TASK: Repeat every entry exactly. Leave nothing out.

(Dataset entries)
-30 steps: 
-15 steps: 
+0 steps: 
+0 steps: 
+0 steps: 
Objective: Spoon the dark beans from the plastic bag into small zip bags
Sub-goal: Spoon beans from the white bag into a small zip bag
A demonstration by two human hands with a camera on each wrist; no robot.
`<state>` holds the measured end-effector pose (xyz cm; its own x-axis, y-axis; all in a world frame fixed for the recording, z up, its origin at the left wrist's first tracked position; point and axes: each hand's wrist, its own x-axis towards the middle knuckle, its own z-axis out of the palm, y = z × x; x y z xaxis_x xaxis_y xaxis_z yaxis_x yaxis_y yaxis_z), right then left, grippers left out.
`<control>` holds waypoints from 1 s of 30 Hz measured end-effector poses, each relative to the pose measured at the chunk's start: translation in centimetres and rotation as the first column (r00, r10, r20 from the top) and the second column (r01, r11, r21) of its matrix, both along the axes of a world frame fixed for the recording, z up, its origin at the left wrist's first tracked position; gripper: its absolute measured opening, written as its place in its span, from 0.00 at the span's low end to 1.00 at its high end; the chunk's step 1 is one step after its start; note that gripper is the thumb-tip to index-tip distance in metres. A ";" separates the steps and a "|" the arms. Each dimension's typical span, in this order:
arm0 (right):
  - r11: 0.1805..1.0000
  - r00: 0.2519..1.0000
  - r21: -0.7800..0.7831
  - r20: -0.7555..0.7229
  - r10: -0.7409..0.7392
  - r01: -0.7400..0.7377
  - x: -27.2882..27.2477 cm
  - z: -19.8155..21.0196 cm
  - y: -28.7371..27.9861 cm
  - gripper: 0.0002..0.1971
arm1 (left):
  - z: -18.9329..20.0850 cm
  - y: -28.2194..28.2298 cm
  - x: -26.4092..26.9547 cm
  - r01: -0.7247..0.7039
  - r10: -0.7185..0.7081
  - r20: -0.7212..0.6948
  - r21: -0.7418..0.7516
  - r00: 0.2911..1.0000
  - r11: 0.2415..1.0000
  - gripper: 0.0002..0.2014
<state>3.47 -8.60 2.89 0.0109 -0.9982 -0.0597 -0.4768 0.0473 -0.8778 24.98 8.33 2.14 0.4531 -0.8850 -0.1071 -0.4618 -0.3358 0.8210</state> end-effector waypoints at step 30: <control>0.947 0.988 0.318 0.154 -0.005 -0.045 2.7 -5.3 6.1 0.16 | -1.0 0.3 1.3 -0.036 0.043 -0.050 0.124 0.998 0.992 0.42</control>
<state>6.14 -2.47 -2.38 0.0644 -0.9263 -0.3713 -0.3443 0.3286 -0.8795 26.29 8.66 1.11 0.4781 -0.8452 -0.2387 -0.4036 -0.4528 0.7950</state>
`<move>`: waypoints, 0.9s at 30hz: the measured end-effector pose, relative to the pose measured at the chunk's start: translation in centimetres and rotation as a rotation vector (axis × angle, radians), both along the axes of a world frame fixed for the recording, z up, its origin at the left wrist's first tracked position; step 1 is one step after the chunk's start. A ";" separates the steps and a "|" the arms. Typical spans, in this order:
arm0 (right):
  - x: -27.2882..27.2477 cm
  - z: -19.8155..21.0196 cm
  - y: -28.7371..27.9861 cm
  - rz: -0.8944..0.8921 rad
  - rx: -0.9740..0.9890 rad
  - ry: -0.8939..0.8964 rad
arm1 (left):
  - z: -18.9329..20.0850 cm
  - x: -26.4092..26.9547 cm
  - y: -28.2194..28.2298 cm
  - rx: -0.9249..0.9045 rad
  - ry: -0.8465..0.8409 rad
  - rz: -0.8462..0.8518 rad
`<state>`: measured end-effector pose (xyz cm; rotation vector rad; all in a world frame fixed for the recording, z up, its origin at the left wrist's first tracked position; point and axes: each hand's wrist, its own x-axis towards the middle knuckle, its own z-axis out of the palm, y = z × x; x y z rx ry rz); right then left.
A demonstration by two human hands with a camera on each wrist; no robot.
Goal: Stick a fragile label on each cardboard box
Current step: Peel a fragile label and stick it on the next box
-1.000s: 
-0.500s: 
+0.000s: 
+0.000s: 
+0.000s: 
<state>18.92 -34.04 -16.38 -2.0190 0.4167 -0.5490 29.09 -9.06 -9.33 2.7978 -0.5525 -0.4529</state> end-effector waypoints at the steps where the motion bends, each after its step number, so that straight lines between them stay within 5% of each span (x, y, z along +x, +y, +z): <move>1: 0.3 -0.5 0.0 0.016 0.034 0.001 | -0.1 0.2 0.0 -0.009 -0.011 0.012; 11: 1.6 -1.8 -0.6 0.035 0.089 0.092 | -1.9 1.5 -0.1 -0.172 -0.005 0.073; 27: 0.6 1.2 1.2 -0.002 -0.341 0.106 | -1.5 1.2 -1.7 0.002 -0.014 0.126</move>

TASK SOLUTION:
-30 steps: 
-15 steps: 
+0 steps: 
+0 steps: 
+0 steps: 
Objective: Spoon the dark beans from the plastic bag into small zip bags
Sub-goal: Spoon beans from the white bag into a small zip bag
A demonstration by two human hands with a camera on each wrist; no robot.
`<state>` holds the measured end-effector pose (xyz cm; its own x-axis, y-axis; all in a world frame fixed for the recording, z up, its origin at the left wrist's first tracked position; point and axes: each hand's wrist, its own x-axis towards the middle knuckle, its own z-axis out of the palm, y = z × x; x y z xaxis_x xaxis_y xaxis_z yaxis_x yaxis_y yaxis_z), right then left, grippers left out.
`<control>` holds waypoints from 1 s of 30 Hz measured end-effector poses, each relative to the pose measured at the chunk's start: translation in centimetres and rotation as the first column (r00, r10, r20 from the top) and the second column (r01, r11, r21) of its matrix, both along the axes of a world frame fixed for the recording, z up, its origin at the left wrist's first tracked position; gripper: its absolute measured opening, written as its place in its span, from 0.00 at the span's low end to 1.00 at its high end; the chunk's step 1 is one step after its start; note that gripper is the thumb-tip to index-tip distance in metres. A ";" separates the steps and a "|" the arms. Each dimension's typical span, in this order:
arm0 (right):
  - r11: 0.1805..1.0000
  - r00: 0.2519..1.0000
  - r21: -0.7800..0.7831
  - r20: -0.7555..0.7229
  - r10: -0.7409..0.7392
  - r01: -0.7400..0.7377
  - x: -27.2882..27.2477 cm
  - z: -19.8155..21.0196 cm
  - y: -28.7371..27.9861 cm
  - gripper: 0.0002..0.1971
arm1 (left):
  - z: -18.9329..20.0850 cm
  - y: -28.2194..28.2298 cm
  - x: -26.4092..26.9547 cm
  - r01: -0.7247..0.7039
  - r10: -0.7185..0.7081
  - r20: -0.7212..0.6948
  - r21: -0.7418..0.7516
  - r00: 0.2911..1.0000
  - r11: 0.2415..1.0000
  - gripper: 0.0002..0.2014
<state>3.47 -8.60 2.89 0.0109 -0.9982 -0.0597 -0.4768 0.0473 -0.8778 24.98 8.33 2.14 0.4531 -0.8850 -0.1071 -0.4618 -0.3358 0.8210</state> end-effector waypoints at step 30: <control>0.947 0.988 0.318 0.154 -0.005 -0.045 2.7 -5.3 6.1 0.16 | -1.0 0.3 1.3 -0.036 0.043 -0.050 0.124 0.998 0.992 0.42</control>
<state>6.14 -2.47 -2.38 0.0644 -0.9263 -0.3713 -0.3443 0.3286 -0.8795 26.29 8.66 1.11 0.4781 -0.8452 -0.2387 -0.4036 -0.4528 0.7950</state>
`<move>`: waypoints, 0.9s at 30hz: the measured end-effector pose, relative to the pose measured at the chunk's start: translation in centimetres and rotation as a rotation vector (axis × angle, radians), both along the axes of a world frame fixed for the recording, z up, its origin at the left wrist's first tracked position; step 1 is one step after the chunk's start. A ";" separates the steps and a "|" the arms. Typical spans, in this order:
arm0 (right):
  - x: -27.2882..27.2477 cm
  - z: -19.8155..21.0196 cm
  - y: -28.7371..27.9861 cm
  - rz: -0.8944..0.8921 rad
  - rx: -0.9740..0.9890 rad
  - ry: -0.8939..0.8964 rad
arm1 (left):
  - z: -18.9329..20.0850 cm
  - x: -26.4092..26.9547 cm
  - y: -28.2194..28.2298 cm
  - rx: -0.9249..0.9045 rad
  - ry: -0.8465..0.8409 rad
  - rz: -0.8462..0.8518 rad
`<state>`: measured end-effector pose (xyz cm; rotation vector rad; all in a world frame fixed for the recording, z up, its origin at the left wrist's first tracked position; point and axes: each hand's wrist, its own x-axis towards the middle knuckle, its own z-axis out of the palm, y = z × x; x y z rx ry rz); right then left.
A demonstration by two human hands with a camera on each wrist; no robot.
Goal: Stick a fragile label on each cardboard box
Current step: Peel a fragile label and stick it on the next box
-1.000s: 
-0.500s: 
+0.000s: 
+0.000s: 
+0.000s: 
<state>18.92 -34.04 -16.38 -2.0190 0.4167 -0.5490 29.09 -9.06 -9.33 2.7978 -0.5525 -0.4529</state> end-effector waypoints at the steps where the motion bends, each after its step number, so that straight lines between them stay within 5% of each span (x, y, z along +x, +y, +z): <move>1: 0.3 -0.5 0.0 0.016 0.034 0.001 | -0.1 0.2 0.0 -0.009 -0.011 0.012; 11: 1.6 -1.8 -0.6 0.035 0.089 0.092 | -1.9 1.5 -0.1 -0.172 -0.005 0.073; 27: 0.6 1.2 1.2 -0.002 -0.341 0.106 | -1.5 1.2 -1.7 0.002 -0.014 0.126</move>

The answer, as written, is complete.